How Antifungal Treatments Work
Because fungal cells share so much biology with human cells, antifungals are designed to target the few meaningful differences. There are several distinct classes, and each attacks fungi through a different mechanism.
Azoles are the most widely used class, available as both topical creams and oral medications. They block a key enzyme that fungi need to produce ergosterol. Without ergosterol, the fungal cell membrane becomes leaky and structurally unstable, and toxic intermediate compounds build up inside the cell.
Allylamines, commonly used for skin and nail infections, block an even earlier step in ergosterol production. Their killing power comes less from ergosterol depletion and more from the buildup of a precursor molecule called squalene, which reaches levels that puncture the cell membrane from within.
Polyenes work differently. Rather than blocking ergosterol production, they bind directly to existing ergosterol molecules in the fungal membrane and punch physical holes through it. Vital contents leak out and the cell dies. This class is reserved for serious systemic infections because it can also interact with cholesterol in human cells, causing significant side effects.
Echinocandins target the fungal cell wall itself, inhibiting the production of a structural component called beta-glucan. Without it, the wall weakens, new cells can’t separate properly, and the fungus becomes fragile enough to burst. Because human cells have no cell wall at all, echinocandins tend to cause fewer side effects, but they must be given intravenously, limiting their use to hospital settings.
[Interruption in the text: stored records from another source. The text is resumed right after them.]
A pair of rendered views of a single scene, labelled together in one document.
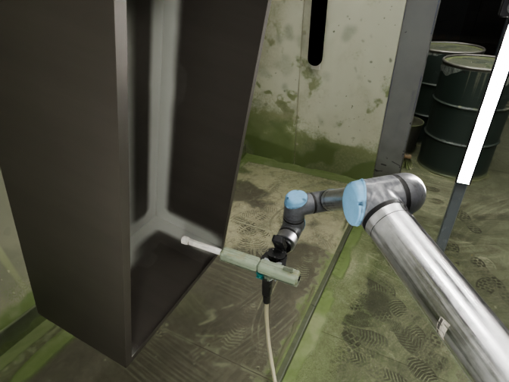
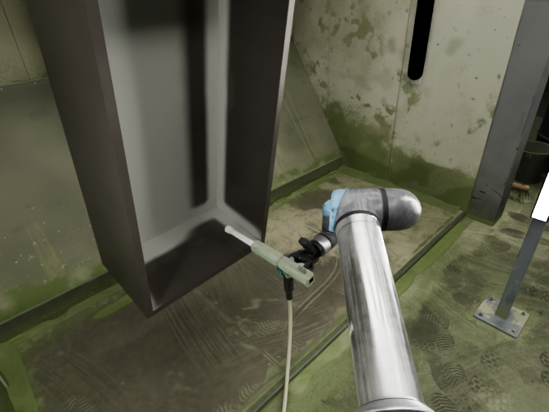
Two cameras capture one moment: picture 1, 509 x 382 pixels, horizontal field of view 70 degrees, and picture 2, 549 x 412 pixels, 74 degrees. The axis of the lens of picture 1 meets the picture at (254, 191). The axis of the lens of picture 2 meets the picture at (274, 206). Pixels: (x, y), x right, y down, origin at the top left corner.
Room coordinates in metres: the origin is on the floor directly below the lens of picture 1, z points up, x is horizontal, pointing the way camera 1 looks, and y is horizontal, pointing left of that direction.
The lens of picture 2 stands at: (-0.04, -0.40, 1.47)
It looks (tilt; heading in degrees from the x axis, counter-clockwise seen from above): 31 degrees down; 21
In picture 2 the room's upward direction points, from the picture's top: 3 degrees counter-clockwise
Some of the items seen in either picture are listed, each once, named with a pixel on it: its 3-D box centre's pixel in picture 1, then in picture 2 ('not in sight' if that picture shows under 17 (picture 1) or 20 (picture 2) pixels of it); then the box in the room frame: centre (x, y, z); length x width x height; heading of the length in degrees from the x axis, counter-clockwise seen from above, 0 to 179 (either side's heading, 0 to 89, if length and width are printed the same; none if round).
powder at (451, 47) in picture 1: (450, 48); not in sight; (3.53, -1.79, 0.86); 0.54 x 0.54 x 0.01
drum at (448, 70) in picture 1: (466, 117); not in sight; (2.87, -1.74, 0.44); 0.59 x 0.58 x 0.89; 168
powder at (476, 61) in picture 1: (482, 64); not in sight; (2.88, -1.74, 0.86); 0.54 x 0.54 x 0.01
Drug Resistance Is Growing
Antifungal resistance is an escalating public health concern. The CDC identifies resistant Aspergillus, several Candida species, and certain dermatophytes as significant threats. The most alarming example is Candida auris, a species that emerged globally in recent decades and is often resistant to multiple drug classes. Some C. auris cases have resisted all three major classes of antifungals, leaving extremely limited treatment options. It also spreads readily in healthcare settings, making hospital outbreaks difficult to contain.
Part of the resistance problem comes from agriculture. Azole-class fungicides are widely used on crops, and when naturally occurring Aspergillus in soil is exposed to these chemicals, it can develop resistance. That resistant Aspergillus then infects people who have never taken an antifungal drug, yet their infection is already resistant to first-line treatment.
Reducing Your Risk
For superficial infections, prevention centers on keeping skin dry and limiting exposure to contaminated surfaces. Dry your feet thoroughly after showering, especially between the toes. Wear breathable shoes and moisture-wicking socks. Avoid walking barefoot in public showers, pool decks, and locker rooms. Change out of sweaty workout clothes promptly, and don’t share towels, razors, or nail clippers.
For mold exposure at home, humidity control is the most effective strategy. The EPA recommends using exhaust fans or opening windows in kitchens and bathrooms, running dehumidifiers or air conditioners when needed, and drying any damp surfaces within 24 to 48 hours. If mold appears on hard surfaces, clean it with water and detergent and dry the area completely. Absorbent materials like carpet, ceiling tiles, or upholstered furniture that develop mold growth may need to be replaced entirely, because the fungal threads penetrate deep into porous materials where surface cleaning can’t reach.
For people at higher risk of invasive infections, such as those on chemotherapy or immune-suppressing medications after an organ transplant, doctors may prescribe preventive antifungal medication during the period of greatest vulnerability. Avoiding construction sites, compost piles, and other environments with heavy mold exposure can also reduce the chance of inhaling dangerous quantities of fungal spores.